Required work: Your answer should be the full set of records, printed exactly as they stand.

▬▬▬▬▬▬

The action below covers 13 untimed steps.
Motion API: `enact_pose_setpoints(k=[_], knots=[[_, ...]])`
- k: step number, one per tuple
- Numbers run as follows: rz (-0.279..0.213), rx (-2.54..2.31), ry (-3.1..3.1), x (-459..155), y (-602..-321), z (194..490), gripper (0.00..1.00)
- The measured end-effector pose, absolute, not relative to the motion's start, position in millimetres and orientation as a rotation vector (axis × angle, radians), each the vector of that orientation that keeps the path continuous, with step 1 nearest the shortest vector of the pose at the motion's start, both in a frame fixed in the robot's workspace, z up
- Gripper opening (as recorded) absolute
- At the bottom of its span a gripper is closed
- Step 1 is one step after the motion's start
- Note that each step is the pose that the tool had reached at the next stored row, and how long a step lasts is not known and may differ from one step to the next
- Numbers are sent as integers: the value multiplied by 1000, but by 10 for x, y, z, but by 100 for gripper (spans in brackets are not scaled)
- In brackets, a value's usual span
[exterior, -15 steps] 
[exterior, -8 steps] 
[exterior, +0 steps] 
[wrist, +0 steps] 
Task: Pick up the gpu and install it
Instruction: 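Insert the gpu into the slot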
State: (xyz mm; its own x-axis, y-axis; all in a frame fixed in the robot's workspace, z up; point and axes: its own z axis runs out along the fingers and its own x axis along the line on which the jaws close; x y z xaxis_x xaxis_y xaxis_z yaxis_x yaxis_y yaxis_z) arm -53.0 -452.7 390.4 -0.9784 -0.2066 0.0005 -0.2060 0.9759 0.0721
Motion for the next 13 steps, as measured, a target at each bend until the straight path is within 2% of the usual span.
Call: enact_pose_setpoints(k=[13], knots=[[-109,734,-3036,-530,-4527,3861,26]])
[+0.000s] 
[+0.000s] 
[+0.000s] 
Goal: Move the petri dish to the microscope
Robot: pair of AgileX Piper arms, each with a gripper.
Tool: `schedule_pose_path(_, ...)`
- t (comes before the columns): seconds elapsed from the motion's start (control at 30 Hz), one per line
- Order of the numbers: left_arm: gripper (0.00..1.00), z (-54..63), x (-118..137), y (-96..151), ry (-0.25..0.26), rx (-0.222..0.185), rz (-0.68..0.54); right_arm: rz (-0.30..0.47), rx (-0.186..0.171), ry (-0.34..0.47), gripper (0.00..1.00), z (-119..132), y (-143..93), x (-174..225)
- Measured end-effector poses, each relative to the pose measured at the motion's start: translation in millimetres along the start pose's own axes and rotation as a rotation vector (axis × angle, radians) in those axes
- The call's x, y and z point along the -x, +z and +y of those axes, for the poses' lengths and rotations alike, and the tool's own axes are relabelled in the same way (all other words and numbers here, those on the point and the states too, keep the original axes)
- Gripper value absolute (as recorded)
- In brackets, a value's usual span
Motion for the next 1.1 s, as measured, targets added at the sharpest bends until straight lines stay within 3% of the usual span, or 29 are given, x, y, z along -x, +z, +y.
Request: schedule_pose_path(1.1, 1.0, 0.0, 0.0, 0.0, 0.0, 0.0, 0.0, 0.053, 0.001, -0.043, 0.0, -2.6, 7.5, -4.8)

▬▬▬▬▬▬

Task output:
The action below covers 13 untimed steps.
Motion API: `enact_pose_setpoints(k=[_], knots=[[_, ...]])`
- k: step number, one per tuple
- Numbers run as follows: rz (-0.279..0.213), rx (-2.54..2.31), ry (-3.1..3.1), x (-459..155), y (-602..-321), z (194..490), gripper (0.00..1.00)
- The measured end-effector pose, absolute, not relative to the motion's start, position in millimetres and orientation as a rotation vector (axis × angle, radians), each the vector of that orientation that keeps the path continuous, with step 1 nearest the shortest vector of the pose at the motion's start, both in a frame fixed in the robot's workspace, z up
- Gripper opening (as recorded) absolute
- At the bottom of its span a gripper is closed
- Step 1 is one step after the motion's start
- Note that each step is the pose that the tool had reached at the next stored row, and how long a step lasts is not known and may differ from one step to the next
- Numbers are sent as integers: the value multiplied by 1000, but by 10 for x, y, z, but by 100 for gripper (spans in brackets are not scaled)
- In brackets, a value's usual span
[exterior, -15 steps] 
[exterior, -8 steps] 
[exterior, +0 steps] 
[wrist, +0 steps] 
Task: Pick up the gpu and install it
Instruction: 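Insert the gpu into the slot
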State: (xyz mm; its own x-axis, y-axis; all in a frame fixed in the robot's workspace, z up; point and axes: its own z axis runs out along the fingers and its own x axis along the line on which the jaws close; x y z xaxis_x xaxis_y xaxis_z yaxis_x yaxis_y yaxis_z) arm -53.0 -452.7 390.4 -0.9784 -0.2066 0.0005 -0.2060 0.9759 0.0721
Motion for the next 13 steps, as measured, a target at each bend until the straight path is within 2% of the usual span.
Call: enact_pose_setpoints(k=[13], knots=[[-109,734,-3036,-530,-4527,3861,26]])
[+0.000s] 
[+0.000s] 
[+0.000s] 
Goal: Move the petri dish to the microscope
Robot: pair of AgileX Piper arms, each with a gripper.
Tool: `schedule_pose_path(_, ...)`
- t (comes before the columns): seconds elapsed from the motion's start (control at 30 Hz), one per line
- Order of the numbers: left_arm: gripper (0.00..1.00), z (-54..63), x (-118..137), y (-96..151), ry (-0.25..0.26), rx (-0.222..0.185), rz (-0.68..0.54); right_arm: rz (-0.30..0.47), rx (-0.186..0.171), ry (-0.34..0.47), gripper (0.00..1.00), z (-119..132), y (-143..93), x (-174..225)
- Measured end-effector poses, each relative to the pose measured at the motion's start: translation in millimetres along the start pose's own axes and rotation as a rotation vector (axis × angle, radians) in those axes
- The call's x, y and z point along the -x, +z and +y of those axes, for the poses' lengths and rotations alike, and the tool's own axes are relabelled in the same way (all other words and numbers here, those on the point and the states too, keep the original axes)
- Gripper value absolute (as recorded)
- In brackets, a value's usual span
Motion for the next 1.1 s, as measured, targets added at the sharpest bends until straight lines stay within 3% of the usual span, or 29 are given, x, y, z along -x, +z, +y.
Request: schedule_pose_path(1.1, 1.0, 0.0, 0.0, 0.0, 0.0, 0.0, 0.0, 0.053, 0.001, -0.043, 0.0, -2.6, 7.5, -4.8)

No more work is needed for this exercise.